How to split A Large File into Smaller Parts in Linux

You can split a large file into smaller parts in Linux using the split command.

May 6, 2024 — Aman Jaiswal

How to split A Large File into Smaller Parts in Linux

When working on real project environments, ther are scenarios where you end up having a large files. For example log files, Large Datasets etc.

You can split a large file into smaller parts in Linux using the split command.

The split command is like a big scissors for cutting large files into smaller files. It helps when you have a huge file and want to break it down into smaller chunks that are easier to manage or share.

Let's see how we can use this command to make our lives easier.

Split the File Based on Lines

Let's say you have a massive log file named log.txt that has a lot of lines to handle efficiently. To break it into smaller chunks based on lines run the below command:

split -l 1000 log.txt split-log

This command will split the log.txt file into multiple files, each containing 1000 lines, with names like split-logaa, split-logab, split-logac and so on.

Split command adds the alphabetical suffix to the prefix for new files. It's the by default behavior. To add the numeric suffix, we can use the -d option.

split -l 1000 -d log.txt split-log

The above command will create the file like split-log00, split-log01, split-log02, and so on.

Split the File Based on Size

We can split the file based on byte size as well. Suppose you have a file that is 100MB in size, you can use the -b option to break it into smaller chunks.

split -b 25M -d log.txt split-log

The above command will divide the log.txt file into 4 files, each 25MB.

To check the output of the command, we can use the --verbose option. It will show the files created on the terminal.

Split the File equally into Small Files

If we want to split a file into n equal chunks then we can use the -n option.

split -n 2 log.txt split-log

The above command will create 2 equal-length files split-logaa and split-logab

Isn't that amazing?

The split command is a lifesaver when dealing with large files, whether you're processing log data, backing up important files, or preparing data for parallel processing.

Real World Examples

Assume we have a file called error.log. It's a very lengthy file so we want to divide it into chunks so that we can analyze it easily.

We want it to divide so that each file has around 800 lines.

➜  split -l 800 -d error.log error-chunk- --verbose

creating file 'error-chunk-00'
creating file 'error-chunk-01'
creating file 'error-chunk-02'
creating file 'error-chunk-03'
creating file 'error-chunk-04'

➜  ls -ltr

total 172
-rw-r--r-- 1 root root 82893 May  6 11:08 error.log
-rw-r--r-- 1 root root  7200 May  6 11:09 error-chunk-04
-rw-r--r-- 1 root root 19200 May  6 11:09 error-chunk-03
-rw-r--r-- 1 root root 19200 May  6 11:09 error-chunk-02
-rw-r--r-- 1 root root 19001 May  6 11:09 error-chunk-01
-rw-r--r-- 1 root root 18292 May  6 11:09 error-chunk-00

We can see that the split command divided the error.log file into files different files each having 800 lines.

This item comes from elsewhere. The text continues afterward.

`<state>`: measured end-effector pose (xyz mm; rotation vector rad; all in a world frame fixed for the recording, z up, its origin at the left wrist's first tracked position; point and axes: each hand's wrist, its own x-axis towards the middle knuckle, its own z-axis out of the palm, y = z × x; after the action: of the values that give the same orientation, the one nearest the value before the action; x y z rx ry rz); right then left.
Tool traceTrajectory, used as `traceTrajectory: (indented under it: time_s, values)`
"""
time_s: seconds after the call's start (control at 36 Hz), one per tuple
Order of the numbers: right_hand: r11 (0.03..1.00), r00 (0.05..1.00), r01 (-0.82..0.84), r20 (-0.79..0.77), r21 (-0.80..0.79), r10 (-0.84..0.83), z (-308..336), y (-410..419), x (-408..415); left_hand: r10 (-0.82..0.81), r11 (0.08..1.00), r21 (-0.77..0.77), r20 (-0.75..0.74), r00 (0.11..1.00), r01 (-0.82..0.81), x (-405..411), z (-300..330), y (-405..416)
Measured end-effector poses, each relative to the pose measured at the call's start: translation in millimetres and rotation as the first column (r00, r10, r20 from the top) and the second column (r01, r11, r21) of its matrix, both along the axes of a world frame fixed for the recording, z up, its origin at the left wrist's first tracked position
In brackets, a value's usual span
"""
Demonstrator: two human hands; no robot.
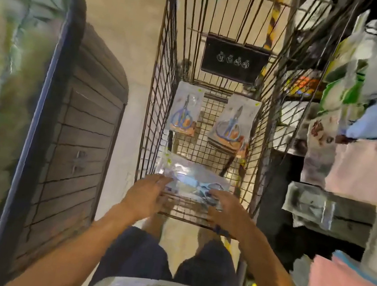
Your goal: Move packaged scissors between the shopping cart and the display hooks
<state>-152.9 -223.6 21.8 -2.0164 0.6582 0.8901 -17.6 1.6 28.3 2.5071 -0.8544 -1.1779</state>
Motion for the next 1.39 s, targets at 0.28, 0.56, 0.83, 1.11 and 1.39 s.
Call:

Also, in Large Data Processing workloads, when working with extremely large files that cannot fit into memory, splitting them into smaller chunks allows for parallel processing or analysis, improving performance.

Splitting large files into smaller parts can facilitate easier and faster transfer over networks or storage devices with size limitations or slower speeds.

Reassembling the File

After splitting a file into smaller parts, you can reassemble the file by concatenating the split files back together in the correct order. The process of splitting and reassembling a file does not inherently cause problems with file integrity, as long as the splitting and concatenation are done correctly.

To merge the split files back into the original file, you can use the cat command followed by the split file names in the correct order. For example:

cat file1.txt file2.txt file3.txt > original_file.txt

Performance Implications Using split command

Running the split command on large files can have some performance implications.

Splitting a large file involves reading the entire file from disk and writing the split parts back to disk.The performance of the split command is influenced by the disk I/O speed of the system.

If the file is large and the disk I/O is slow, the splitting process may take a considerable amount of time.

To minimize the performance impact when splitting large files:

Ensure sufficient disk space is available for the split files.
Choose an appropriate split size based on your requirements and the file size.

split command Alternatives

There are several alternatives to the split command that you can use to split large files into smaller parts. Here are a few options:

csplit command:csplit is a utility that allows you to split a file based on context-based patterns or line numbers.
sed command:sed is a stream editor that can be used to split files based on line numbers. It allows you to specify the range of lines to extract into separate files.
Using scripting languages like python: You can write custom scripts in Python or other programming languages to split files based on your specific requirements. This is particularly useful in Data engineering tasks.